Kita juga melihat bagaimana program-program modernisasi pendidikan seperti digitalisasi, manajemen mutu, dan asesmen nasional masuk ke sekolah-sekolah Islam tanpa pendekatan yang kontekstual. Bukannya memperkuat, kebijakan ini kadang justru memaksa lembaga Islam untuk mengikuti pola umum tanpa mempertimbangkan kebutuhan khas mereka. Padahal, jika nilai-nilai pendidikan Islam dihidupkan secara kontekstual dan progresif, lembaga Islam justru bisa menjadi pelopor dalam menjawab krisis moral dan identitas generasi muda hari ini.

 

Sayangnya, masih banyak ruang yang belum dioptimalkan. Guru-guru pendidikan Islam belum seluruhnya dibekali pelatihan yang memadukan kemampuan pedagogis dengan wawasan kebijakan dan literasi digital. Banyak kepala madrasah masih berjibaku dengan laporan administratif, tanpa kesempatan mengevaluasi arah strategis lembaganya. Dan yang paling krusial: suara lembaga pendidikan Islam sering kali tidak terdengar dalam forum-forum penentu kebijakan pendidikan nasional.

 

 

Lalu Pendidikan islam harusnya berfungsi sebagai apa?

 

 

Pendidikan Islam seharusnya tidak hanya berfungsi sebagai penyampai ajaran agama, tetapi juga sebagai pusat nilai, etika, dan spiritualitas di tengah krisis identitas global. Maka, dukungan kebijakan yang peka terhadap nilai sangat dibutuhkan. Kita tidak cukup hanya berbicara tentang anggaran atau perangkat lunak manajemen sekolah. Kita juga harus berbicara tentang bagaimana visi pendidikan Islam—yang menekankan keutuhan manusia—diangkat menjadi dasar dalam merancang masa depan pendidikan nasional.

 

 

Dalam hal ini, perguruan tinggi Islam dan para mahasiswa memiliki peran yang sangat strategis. Mereka adalah aktor intelektual yang bisa mengisi ruang kosong antara idealisme pendidikan Islam dan praktik kebijakan yang kerap pragmatis. Mahasiswa bisa menjadi jembatan antara gagasan dan implementasi. Ia tidak hanya hadir di ruang kelas, tetapi juga di ruang publik mengkritisi, memberi masukan, dan mendorong transformasi. 

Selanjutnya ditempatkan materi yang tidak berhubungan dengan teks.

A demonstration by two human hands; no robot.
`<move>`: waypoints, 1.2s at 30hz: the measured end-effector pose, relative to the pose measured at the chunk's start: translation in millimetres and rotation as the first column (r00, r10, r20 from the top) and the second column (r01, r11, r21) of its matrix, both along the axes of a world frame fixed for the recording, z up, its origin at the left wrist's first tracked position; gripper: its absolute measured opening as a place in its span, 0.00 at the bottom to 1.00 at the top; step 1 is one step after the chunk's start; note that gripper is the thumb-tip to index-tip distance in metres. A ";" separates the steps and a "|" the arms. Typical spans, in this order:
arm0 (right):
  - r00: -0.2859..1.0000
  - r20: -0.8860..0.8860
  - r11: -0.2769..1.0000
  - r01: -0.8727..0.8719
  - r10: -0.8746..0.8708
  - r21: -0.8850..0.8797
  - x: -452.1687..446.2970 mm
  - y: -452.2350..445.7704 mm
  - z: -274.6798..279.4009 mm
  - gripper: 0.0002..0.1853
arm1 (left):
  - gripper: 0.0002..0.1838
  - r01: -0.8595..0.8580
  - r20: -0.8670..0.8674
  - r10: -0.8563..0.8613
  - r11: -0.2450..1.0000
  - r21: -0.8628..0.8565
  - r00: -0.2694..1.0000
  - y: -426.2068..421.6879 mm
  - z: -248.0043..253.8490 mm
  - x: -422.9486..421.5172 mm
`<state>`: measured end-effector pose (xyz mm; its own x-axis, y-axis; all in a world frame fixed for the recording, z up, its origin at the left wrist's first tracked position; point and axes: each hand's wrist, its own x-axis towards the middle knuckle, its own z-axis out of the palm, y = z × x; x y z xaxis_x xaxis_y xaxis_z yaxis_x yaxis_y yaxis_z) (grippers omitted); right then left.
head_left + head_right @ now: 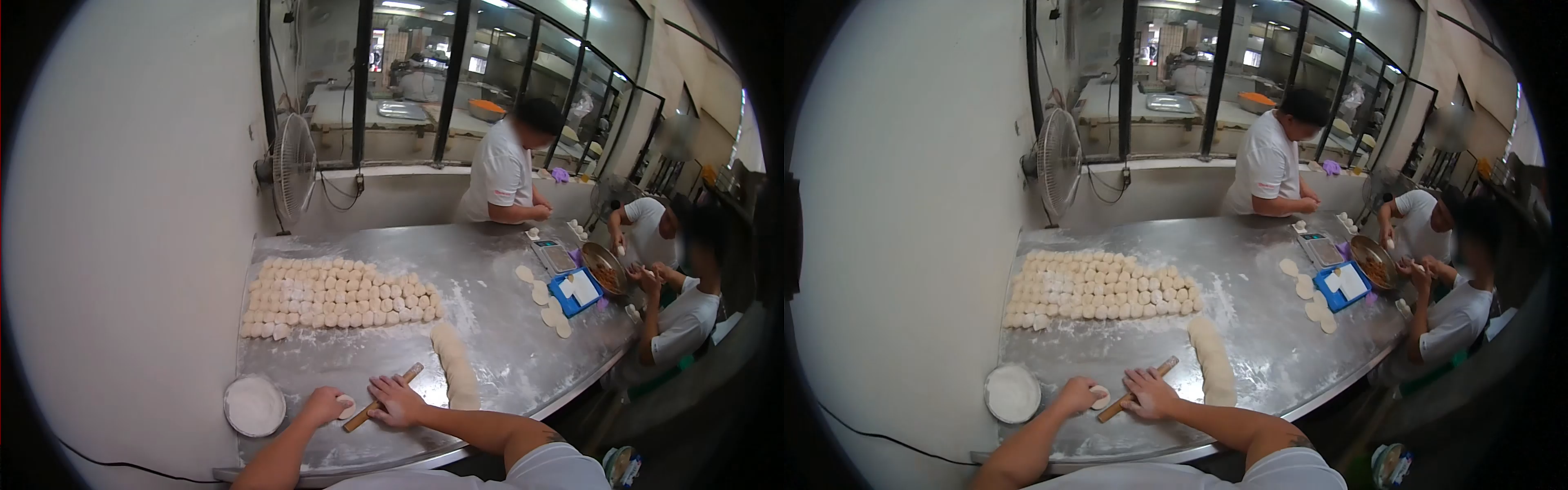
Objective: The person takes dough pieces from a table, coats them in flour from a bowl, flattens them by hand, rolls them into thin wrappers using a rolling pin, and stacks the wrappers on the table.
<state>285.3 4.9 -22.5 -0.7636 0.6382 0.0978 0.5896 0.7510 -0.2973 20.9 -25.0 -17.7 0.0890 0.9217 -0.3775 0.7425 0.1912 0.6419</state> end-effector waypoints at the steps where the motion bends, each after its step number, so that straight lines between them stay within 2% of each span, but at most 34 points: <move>1: 0.999 0.032 1.000 0.023 -0.022 -0.018 -5.9 4.3 -2.5 0.36 | 0.21 0.038 -0.024 -0.038 0.999 0.011 0.999 -0.5 2.5 0.9; 4: 0.984 0.121 0.991 0.132 -0.129 -0.010 -36.4 17.8 -1.7 0.38 | 0.24 0.102 -0.142 -0.099 0.995 0.018 0.985 5.9 -9.0 1.9; 6: 0.960 0.189 0.978 0.210 -0.206 -0.004 -65.1 31.1 9.4 0.37 | 0.27 0.052 -0.050 -0.056 0.996 -0.075 0.997 9.2 -12.9 -2.9; 7: 0.959 0.174 0.973 0.229 -0.223 -0.016 -77.0 42.8 3.0 0.38 | 0.29 0.023 -0.112 -0.031 0.997 -0.071 0.993 12.4 -19.0 -1.5; 8: 0.957 0.173 0.970 0.240 -0.231 -0.031 -90.3 54.0 5.6 0.40 | 0.24 0.003 -0.162 -0.009 0.999 -0.040 0.987 14.4 -21.7 -1.3; 10: 0.948 0.158 0.956 0.287 -0.276 -0.053 -120.7 80.8 -2.0 0.44 | 0.22 -0.057 -0.148 0.056 0.998 0.001 0.987 19.4 -11.4 -2.7; 12: 0.945 0.017 0.945 0.326 -0.326 -0.016 -141.2 98.2 -16.9 0.42 | 0.20 -0.109 -0.117 0.115 0.993 0.054 0.987 22.2 -5.8 -6.1; 15: 0.961 -0.027 0.961 0.274 -0.275 -0.044 -116.3 77.8 -11.6 0.42 | 0.20 -0.107 -0.018 0.107 0.993 -0.042 0.994 21.2 15.5 -11.5; 16: 0.962 0.013 0.961 0.272 -0.272 -0.055 -94.9 58.0 -6.7 0.39 | 0.16 -0.091 0.015 0.091 0.994 0.056 0.996 23.0 -0.9 -13.0; 18: 0.954 0.241 0.976 0.204 -0.180 -0.079 -44.5 21.3 -1.0 0.37 | 0.14 -0.159 0.254 0.212 0.964 -0.215 0.944 25.8 -10.5 -15.7; 19: 0.966 0.228 0.984 0.148 -0.121 -0.103 -19.8 5.7 2.9 0.35 | 0.13 -0.162 0.354 0.290 0.923 -0.350 0.889 26.0 -15.0 -17.3; 20: 0.968 0.229 0.989 0.124 -0.102 -0.085 -3.8 -1.3 0.5 0.35 | 0.10 -0.158 0.381 0.298 0.921 -0.356 0.875 23.5 -21.5 -17.5; 21: 0.969 0.232 0.993 0.099 -0.080 -0.069 4.6 -4.6 -1.9 0.35 | 0.11 -0.089 0.335 0.222 0.926 -0.368 0.916 24.5 -19.9 -20.0; 23: 0.957 0.250 0.983 0.171 -0.149 -0.068 -21.8 8.4 0.5 0.36 | 0.13 0.060 0.240 0.044 0.911 -0.408 0.970 28.7 -9.8 -25.4; 25: 0.934 0.256 0.965 0.261 -0.248 -0.017 -69.7 34.7 -0.9 0.37 | 0.17 0.026 0.032 -0.019 0.970 -0.241 0.999 26.1 -8.4 -21.1; 26: 0.931 0.245 0.958 0.286 -0.270 -0.033 -93.4 50.8 2.1 0.40 | 0.19 0.024 -0.079 -0.036 0.988 -0.150 0.996 25.4 -6.7 -19.7; 28: 0.934 0.124 0.942 0.333 -0.335 0.034 -133.7 78.3 -6.4 0.44 | 0.21 -0.053 -0.145 0.039 0.994 -0.100 0.989 24.6 4.5 -19.2; 30: 0.945 0.016 0.945 0.324 -0.325 0.043 -145.1 88.5 -16.6 0.43 | 0.24 -0.090 -0.174 0.078 0.994 -0.059 0.982 27.9 8.3 -24.1; 32: 0.949 -0.060 0.951 0.309 -0.308 0.013 -132.4 79.9 -13.1 0.40 | 0.22 -0.133 -0.067 0.133 0.991 0.005 0.989 25.3 -2.7 -21.8; 33: 0.951 -0.011 0.951 0.309 -0.309 -0.009 -110.7 65.3 -13.9 0.38 | 0.21 -0.158 -0.010 0.159 0.987 0.036 0.987 26.0 -8.8 -22.0; 35: 0.950 0.140 0.954 0.292 -0.280 -0.070 -59.3 25.7 -8.7 0.34 | 0.19 -0.177 0.244 0.235 0.956 -0.236 0.941 30.0 -5.7 -23.6; 36: 0.970 0.143 0.978 0.206 -0.198 -0.042 -27.2 8.9 -17.7 0.34 | 0.18 -0.161 0.354 0.298 0.916 -0.368 0.886 32.1 -3.6 -25.7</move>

Sudah saatnya kita bergerak dari narasi mempertahankan eksistensi pendidikan Islam menjadi narasi memperkuat kontribusi pendidikan Islam dalam membangun arah pendidikan bangsa. Kita butuh visi kebijakan yang tidak hanya mengakomodasi eksistensi pendidikan Islam, tetapi juga memberinya ruang untuk memimpin. Karena di tengah krisis ekologi, krisis moral, dan krisis kemanusiaan global, pendidikan Islam menawarkan nilai-nilai yang sangat relevan: keadilan, kesederhanaan, tanggung jawab, dan cinta kepada sesama makhluk.

 

 

Maka, pendidikan Islam bukan sekadar “alternatif” dalam sistem pendidikan nasional. Ia adalah warisan peradaban yang hidup, yang jika didukung dengan arah kebijakan yang tepat, dapat memberi warna dan arah baru bagi dunia pendidikan kita. Bukan hanya untuk umat Islam, tetapi untuk seluruh bangsa.